> DATA EXTRACT

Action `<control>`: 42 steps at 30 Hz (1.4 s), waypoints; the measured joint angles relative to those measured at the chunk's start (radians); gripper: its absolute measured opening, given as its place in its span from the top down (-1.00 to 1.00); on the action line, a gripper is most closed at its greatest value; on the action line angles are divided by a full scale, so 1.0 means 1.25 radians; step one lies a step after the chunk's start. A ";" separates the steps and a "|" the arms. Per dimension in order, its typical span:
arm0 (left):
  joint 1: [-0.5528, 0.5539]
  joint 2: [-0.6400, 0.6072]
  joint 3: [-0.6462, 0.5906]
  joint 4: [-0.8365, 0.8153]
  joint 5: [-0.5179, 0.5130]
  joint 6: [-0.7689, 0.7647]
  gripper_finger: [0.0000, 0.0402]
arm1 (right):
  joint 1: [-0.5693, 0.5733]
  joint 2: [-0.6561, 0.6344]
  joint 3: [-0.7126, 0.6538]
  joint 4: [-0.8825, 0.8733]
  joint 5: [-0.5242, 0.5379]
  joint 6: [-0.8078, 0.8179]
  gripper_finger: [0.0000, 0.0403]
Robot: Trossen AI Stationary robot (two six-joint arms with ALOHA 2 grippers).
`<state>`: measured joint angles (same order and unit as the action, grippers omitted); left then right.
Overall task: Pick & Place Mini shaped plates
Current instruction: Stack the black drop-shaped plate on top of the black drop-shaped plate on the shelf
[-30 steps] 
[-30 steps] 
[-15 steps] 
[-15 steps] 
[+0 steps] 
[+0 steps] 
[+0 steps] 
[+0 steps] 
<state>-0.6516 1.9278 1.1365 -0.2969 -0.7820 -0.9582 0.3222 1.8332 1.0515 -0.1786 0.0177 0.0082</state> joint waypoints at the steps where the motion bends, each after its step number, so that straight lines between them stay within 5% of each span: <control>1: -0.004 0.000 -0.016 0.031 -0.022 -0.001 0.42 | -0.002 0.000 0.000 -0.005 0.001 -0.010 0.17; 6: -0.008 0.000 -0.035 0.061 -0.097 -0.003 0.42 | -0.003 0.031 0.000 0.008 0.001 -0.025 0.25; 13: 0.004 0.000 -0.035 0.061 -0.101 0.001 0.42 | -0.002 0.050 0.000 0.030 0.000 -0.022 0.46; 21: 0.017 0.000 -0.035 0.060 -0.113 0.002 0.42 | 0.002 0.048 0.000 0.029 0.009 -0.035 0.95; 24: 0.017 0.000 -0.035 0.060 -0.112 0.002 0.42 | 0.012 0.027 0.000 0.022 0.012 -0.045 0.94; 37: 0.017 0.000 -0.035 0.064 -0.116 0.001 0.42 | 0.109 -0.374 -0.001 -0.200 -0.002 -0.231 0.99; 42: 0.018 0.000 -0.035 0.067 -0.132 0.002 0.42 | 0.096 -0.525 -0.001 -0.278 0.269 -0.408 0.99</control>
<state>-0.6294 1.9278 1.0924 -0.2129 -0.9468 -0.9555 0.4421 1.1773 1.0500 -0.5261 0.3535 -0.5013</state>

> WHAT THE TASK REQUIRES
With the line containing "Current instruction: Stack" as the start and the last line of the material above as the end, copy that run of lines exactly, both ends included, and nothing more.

> EXERCISE SOLUTION
Current instruction: Stack the black drop-shaped plate on top of the black drop-shaped plate on the shelf
[-30 steps] 
[-30 steps] 
[-15 steps] 
[-15 steps] 
[+0 steps] 
[+0 steps] 
[+0 steps] 
[+0 steps] 
<state>-0.6516 1.9278 1.1365 -0.2969 -0.7820 -0.9582 0.3222 1.8332 1.0515 -0.1786 0.0177 0.0082</state> joint waypoints at the steps where the motion bends, each after its step number, so that straight lines between them stay within 5% of each span: <control>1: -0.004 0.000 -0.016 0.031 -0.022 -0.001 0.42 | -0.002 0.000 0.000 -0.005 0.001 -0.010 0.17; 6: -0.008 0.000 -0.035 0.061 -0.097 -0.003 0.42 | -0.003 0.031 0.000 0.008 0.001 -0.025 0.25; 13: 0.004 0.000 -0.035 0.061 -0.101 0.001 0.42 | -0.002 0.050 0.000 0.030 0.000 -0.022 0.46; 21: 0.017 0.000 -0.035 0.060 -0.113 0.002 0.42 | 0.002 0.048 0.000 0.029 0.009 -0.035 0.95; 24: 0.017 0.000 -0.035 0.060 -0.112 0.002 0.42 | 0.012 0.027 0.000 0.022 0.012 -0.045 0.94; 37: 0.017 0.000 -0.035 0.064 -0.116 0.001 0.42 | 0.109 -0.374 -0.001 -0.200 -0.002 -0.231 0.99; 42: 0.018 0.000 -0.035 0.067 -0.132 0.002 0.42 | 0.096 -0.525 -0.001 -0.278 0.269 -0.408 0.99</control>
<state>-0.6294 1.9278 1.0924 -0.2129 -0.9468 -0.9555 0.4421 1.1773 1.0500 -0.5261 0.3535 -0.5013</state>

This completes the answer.